WHAT YOU NEED TO DO:
In the listing below, print exactly the lines between the line holding "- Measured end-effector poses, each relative" and the line holding "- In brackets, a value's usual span", inclusive, and no more.

THE DATA:
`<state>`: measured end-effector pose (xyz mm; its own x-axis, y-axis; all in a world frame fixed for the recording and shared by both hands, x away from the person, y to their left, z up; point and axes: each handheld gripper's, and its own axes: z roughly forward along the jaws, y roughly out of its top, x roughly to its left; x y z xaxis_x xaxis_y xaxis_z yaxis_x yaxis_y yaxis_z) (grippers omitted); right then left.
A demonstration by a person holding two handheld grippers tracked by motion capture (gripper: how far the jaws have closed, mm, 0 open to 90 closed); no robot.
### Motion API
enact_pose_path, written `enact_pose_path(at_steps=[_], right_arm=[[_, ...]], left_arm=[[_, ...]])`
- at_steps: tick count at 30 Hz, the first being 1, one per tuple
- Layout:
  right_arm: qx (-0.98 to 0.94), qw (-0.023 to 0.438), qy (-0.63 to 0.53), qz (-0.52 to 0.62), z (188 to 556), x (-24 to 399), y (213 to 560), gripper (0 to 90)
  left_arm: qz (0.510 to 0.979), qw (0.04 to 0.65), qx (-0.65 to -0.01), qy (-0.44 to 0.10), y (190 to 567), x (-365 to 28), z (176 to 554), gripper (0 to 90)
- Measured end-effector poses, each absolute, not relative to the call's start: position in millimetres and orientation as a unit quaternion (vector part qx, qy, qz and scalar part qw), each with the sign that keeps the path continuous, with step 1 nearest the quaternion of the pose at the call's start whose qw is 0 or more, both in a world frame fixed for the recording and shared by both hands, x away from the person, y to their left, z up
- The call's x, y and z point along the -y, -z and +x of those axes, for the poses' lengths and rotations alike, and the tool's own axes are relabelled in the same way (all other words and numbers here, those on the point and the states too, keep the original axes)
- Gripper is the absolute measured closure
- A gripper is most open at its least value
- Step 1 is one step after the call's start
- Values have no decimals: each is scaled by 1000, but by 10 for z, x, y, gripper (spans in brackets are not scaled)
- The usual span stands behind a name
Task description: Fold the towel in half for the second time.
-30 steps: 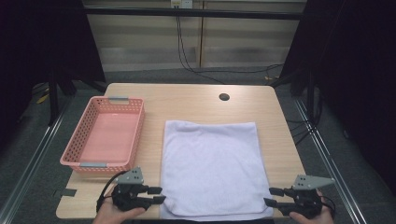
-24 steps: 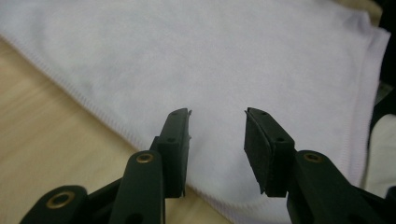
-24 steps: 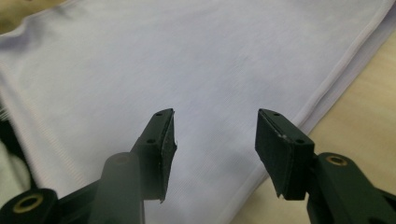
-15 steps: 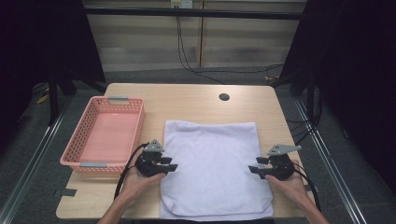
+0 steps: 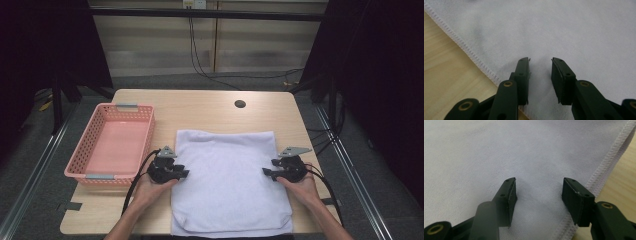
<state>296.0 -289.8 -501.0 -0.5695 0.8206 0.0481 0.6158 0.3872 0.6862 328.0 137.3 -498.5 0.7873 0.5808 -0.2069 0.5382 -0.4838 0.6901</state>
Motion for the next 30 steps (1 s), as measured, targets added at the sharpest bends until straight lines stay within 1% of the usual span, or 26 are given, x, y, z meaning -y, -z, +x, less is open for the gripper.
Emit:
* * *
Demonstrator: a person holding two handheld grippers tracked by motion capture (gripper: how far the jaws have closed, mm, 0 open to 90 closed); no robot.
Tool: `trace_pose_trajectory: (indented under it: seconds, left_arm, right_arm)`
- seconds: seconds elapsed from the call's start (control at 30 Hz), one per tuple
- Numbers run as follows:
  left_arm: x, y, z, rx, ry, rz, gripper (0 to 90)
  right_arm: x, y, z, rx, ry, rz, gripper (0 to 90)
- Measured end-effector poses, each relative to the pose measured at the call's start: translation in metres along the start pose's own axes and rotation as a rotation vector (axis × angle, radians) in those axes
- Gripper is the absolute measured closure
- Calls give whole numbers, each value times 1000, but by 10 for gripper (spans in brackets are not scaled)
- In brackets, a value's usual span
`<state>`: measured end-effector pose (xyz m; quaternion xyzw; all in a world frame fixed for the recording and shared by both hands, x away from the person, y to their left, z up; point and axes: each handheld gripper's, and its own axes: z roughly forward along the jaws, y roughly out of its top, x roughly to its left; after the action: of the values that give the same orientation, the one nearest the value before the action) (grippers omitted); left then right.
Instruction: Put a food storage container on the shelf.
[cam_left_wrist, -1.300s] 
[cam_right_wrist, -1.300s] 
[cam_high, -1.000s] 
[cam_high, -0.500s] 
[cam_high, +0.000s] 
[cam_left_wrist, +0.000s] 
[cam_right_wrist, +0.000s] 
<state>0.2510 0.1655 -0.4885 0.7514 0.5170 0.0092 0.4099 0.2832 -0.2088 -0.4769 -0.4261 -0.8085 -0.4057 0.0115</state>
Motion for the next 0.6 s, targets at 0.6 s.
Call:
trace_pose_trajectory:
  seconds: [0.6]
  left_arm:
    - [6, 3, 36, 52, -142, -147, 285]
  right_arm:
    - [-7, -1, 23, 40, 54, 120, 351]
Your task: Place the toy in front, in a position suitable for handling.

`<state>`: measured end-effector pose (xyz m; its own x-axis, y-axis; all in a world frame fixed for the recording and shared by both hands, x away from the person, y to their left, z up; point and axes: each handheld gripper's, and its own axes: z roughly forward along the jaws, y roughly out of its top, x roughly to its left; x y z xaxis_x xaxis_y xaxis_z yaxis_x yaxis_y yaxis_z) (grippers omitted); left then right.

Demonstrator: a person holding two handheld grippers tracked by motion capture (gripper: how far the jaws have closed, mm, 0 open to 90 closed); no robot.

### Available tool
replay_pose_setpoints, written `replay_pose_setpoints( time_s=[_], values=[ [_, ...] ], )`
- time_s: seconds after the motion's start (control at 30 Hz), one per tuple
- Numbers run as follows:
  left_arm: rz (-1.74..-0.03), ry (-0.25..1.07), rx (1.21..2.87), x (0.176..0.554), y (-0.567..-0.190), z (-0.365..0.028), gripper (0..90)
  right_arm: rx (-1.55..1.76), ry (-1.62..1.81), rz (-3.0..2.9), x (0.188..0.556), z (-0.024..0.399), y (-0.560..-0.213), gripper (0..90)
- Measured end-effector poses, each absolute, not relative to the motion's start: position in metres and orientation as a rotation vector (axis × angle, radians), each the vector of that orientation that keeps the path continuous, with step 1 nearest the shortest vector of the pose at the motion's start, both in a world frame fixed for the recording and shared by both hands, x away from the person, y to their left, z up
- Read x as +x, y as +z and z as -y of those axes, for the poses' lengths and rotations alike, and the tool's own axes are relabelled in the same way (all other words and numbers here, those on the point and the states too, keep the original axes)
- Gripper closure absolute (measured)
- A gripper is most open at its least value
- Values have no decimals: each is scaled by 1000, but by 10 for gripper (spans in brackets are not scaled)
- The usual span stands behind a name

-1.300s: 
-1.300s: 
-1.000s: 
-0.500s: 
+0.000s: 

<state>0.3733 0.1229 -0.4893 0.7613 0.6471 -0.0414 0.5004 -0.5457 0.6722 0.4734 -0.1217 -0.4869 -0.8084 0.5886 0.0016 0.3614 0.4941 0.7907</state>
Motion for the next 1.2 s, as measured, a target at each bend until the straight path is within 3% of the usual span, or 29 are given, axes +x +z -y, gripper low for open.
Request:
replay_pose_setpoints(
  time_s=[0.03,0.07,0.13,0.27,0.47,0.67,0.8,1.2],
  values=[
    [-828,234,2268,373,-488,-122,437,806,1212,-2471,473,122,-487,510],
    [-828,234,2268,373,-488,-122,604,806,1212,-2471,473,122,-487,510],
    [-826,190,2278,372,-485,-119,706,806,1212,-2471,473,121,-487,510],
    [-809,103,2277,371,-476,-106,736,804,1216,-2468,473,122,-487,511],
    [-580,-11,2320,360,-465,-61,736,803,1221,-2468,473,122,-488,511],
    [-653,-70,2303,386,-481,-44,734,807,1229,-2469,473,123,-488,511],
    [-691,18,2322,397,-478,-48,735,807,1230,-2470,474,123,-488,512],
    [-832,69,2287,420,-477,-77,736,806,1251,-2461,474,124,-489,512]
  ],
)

SOLUTION FOR THIS PROBLEM:
- Measured end-effector poses, each relative to the pose measured at the call's start: translation in metres along the start pose's own axes and rotation as a rotation vector (axis × angle, radians) in those axes
- Gripper is the absolute measured closure
- Calls give whole numbers, each value times 1000, but by 10 for gripper (spans in brackets are not scaled)
- In brackets, a value's usual span

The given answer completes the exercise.